*The problem*
In the listing that follows, count each line containing the string "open" and report only the count.
▼
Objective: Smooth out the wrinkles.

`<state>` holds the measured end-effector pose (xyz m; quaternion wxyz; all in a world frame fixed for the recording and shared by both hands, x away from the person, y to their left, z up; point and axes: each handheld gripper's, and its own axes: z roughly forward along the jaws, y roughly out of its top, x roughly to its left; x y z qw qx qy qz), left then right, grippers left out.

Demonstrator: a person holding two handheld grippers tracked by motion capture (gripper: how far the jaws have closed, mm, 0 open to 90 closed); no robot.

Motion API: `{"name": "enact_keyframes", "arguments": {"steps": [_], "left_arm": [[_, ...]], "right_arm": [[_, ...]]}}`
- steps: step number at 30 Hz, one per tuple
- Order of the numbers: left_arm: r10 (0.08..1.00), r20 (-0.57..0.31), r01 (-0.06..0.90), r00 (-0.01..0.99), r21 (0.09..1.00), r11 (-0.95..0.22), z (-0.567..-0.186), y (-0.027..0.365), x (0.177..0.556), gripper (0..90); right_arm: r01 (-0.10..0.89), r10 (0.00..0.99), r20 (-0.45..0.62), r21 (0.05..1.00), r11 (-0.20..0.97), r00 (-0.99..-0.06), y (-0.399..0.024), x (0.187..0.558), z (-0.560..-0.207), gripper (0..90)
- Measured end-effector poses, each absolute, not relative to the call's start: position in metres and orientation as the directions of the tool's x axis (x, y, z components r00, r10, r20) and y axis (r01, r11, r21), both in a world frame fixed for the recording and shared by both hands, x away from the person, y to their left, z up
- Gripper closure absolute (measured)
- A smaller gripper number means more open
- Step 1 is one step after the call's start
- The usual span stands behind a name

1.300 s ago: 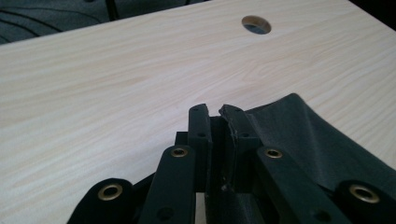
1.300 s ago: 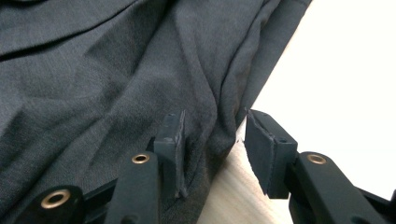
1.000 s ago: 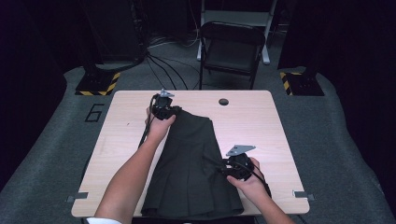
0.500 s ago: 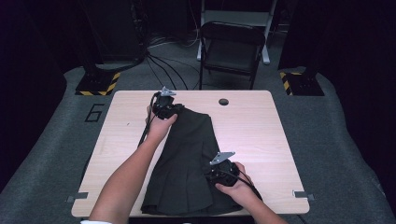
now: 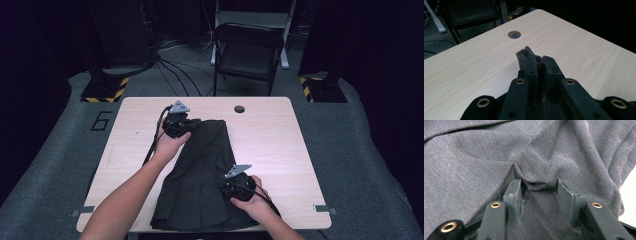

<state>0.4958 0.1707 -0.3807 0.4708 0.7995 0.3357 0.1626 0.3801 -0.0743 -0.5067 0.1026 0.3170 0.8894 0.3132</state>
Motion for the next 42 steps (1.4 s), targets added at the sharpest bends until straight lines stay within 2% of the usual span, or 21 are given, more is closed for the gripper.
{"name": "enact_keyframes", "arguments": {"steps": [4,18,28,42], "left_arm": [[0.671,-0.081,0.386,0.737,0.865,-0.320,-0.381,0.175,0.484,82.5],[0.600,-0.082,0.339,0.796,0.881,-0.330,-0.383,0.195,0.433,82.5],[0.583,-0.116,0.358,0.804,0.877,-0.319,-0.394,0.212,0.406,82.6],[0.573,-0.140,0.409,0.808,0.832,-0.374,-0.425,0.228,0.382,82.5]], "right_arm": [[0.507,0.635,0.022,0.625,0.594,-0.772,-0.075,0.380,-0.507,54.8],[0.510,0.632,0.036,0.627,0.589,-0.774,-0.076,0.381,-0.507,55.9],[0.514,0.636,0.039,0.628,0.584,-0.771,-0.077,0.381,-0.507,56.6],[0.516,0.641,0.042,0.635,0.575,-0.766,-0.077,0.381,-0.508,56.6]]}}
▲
*Response to this exercise*
2